5. A volta de Clermont-­Ganneau

o decorrer do século XIX, o interesse das nações da Europa pelas escavações arqueológicas na Terra Santa cresceu rapidamente. Havia, assim, uma concorrência entre Inglaterra e França nessa questão. Os alemães também não ficavam para trás. Enquanto o velho continente discutia o alto preço do Deuteronômio, a peça era examinada e pesquisada minuciosamente por peritos na matéria. Por sua parte, Moses Shapira correspondia do seu hotel em Londres com estudiosos do mundo todo a fim de convencê-­los de sua autenticidade. O professor Christian David Guinsburg (1831-­1914) do Museu
Britânico, copiou trechos inteiros desses manuscritos os quais, atualmente, são exibidos neste famoso
museu londrino.

Porém, mesmo quando a maioria dos estudiosos dava o manuscrito por verdadeiro e autêntico, chegou de Paris Clermont-­Ganneau para afirmar categoricamente no jornal Athenaeum que o tal Deuteronômio era também falso. Sua versão para derrubar as teorias dos outros intelectuais era simples: o manuscrito estava redigido com grafia lapidária, escrita freqüente em esculturas de pedra como a Stella de Mesha, e não com grafia de rolo-­manuscrito, comum em peças escritas sobre pele de
ovelha ou gazela.

Outros pesquisadores argumentavam que o manuscrito estava escrito em rolos finos e bem estreitos e que Shapira havia recortado as bordas do pergaminho bíblico para dar uma aparência milenar, chegando, inclusive, a escrever trechos inexistentes. Naturalmente, a forte repercussão na mídia sobre uma eventual falsificação do rolo-­manuscrito fez com que o Museu Britânico desistisse por completo de adquirir a peça.

Shapira, porém, não desistiu e começou a percorrer os mais importantes museus da Europa com o intuito de que algum deles comprasse o manuscrito do Deuteronômio. Mas, ninguém parecia apostar numa peça tão controversa. Desconsolado e já sem vontade de bater nas portas dos museus, viajou a Roterdã, onde se suicidou em 1884. Passados 63 anos, em 1947, foram descobertos os Manuscritos do Mar Morto nas cavernas de Qumran, nas proximidades de Moab. Essa descoberta despertou
inesgotáveis debates nos numerosos círculos acadêmicos, principalmente na Europa, EUA e Israel. No entanto, mesmo que houvesse, também, nesses manuscritos versões diferentes do texto massorético, nenhum estudioso ou colecionador levantou qualquer dúvida sobre a autenticidade dos rolos de Qumran.

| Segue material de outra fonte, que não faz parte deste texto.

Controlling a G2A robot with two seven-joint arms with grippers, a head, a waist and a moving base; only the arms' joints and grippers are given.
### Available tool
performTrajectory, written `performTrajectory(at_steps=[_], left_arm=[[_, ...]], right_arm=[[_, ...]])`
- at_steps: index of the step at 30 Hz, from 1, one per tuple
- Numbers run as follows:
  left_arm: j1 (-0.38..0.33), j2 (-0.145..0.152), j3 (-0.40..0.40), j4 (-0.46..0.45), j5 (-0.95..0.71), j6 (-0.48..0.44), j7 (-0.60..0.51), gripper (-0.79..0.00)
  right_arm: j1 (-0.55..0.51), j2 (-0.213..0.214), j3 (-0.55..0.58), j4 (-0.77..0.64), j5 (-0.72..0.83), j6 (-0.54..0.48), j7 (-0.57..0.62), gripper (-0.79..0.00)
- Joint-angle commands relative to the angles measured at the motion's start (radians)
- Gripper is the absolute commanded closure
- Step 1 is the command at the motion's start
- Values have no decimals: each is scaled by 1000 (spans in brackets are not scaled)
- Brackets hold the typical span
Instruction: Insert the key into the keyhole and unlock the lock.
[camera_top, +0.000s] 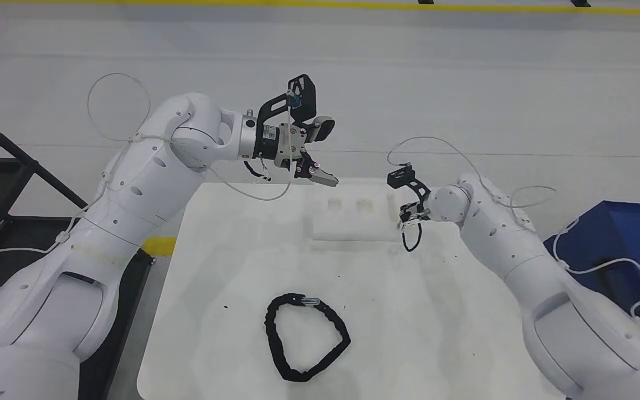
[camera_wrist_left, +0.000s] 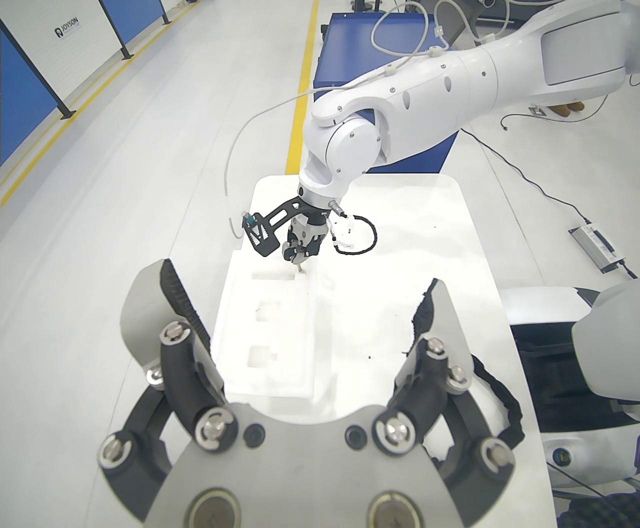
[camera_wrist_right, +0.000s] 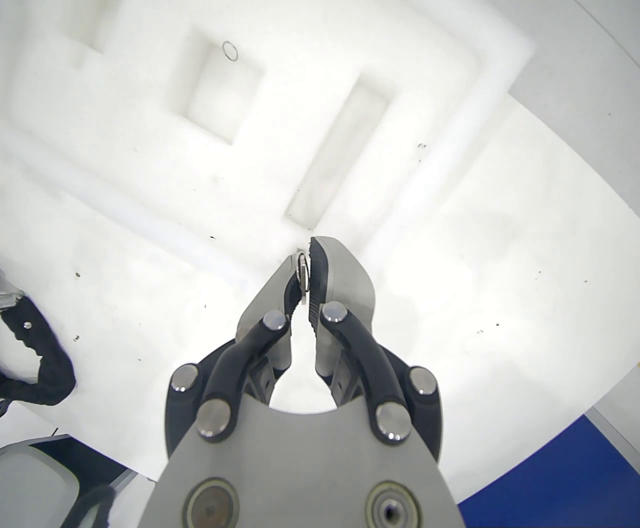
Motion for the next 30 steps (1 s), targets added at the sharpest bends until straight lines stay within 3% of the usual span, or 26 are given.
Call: performTrajectory(at_steps=[1,6,11,20,30], left_arm=[[0,0,0,0,0,0,0,-785],[0,0,0,0,0,0,0,-785],[0,0,0,0,0,0,0,-785],[0,0,0,0,0,0,0,-785],[0,0,0,0,0,0,0,-785]], right_arm=[[-2,7,18,-21,18,-20,7,0],[-13,39,80,-105,81,-90,63,0],[-49,83,154,-260,112,-96,129,0],[-206,173,344,-613,275,-167,279,0],[-341,235,505,-835,534,-237,380,0]])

Em 1947 o episódio envolvendo Shapira voltou à tona nos círculos acadêmicos. Alguns cientistas norte-­americanos, como o conceituado Menahem Mansoor, professor da Universidade de Wisconsin, chegaram a declarar que se os Manuscritos de Qumran eram autênticos, não havia por que duvidar que os de Shapira fossem falsos. Dessa forma pensava, também, o professor das Universidades de Manchester e Oxford, John Marco Allegro (1923-­1988), pesquisador dos Manuscritos de Qumran que escreveu um livro completo sobre Shapira. Não obstante, deve-­se ficar claro que a maioria dos estudiosos se negou por completo a aceitar a inocência de Moses Shapira.

Os manuscritos que estavam em poder de Shapira sumiram por completo em 1884. Poucos anos depois de sua trágica morte, eles foram vendidos por apenas 10 guineas, aproximadamente 21 libras esterlinas, a um antiquário cuja casa incendiou-­se em 1887.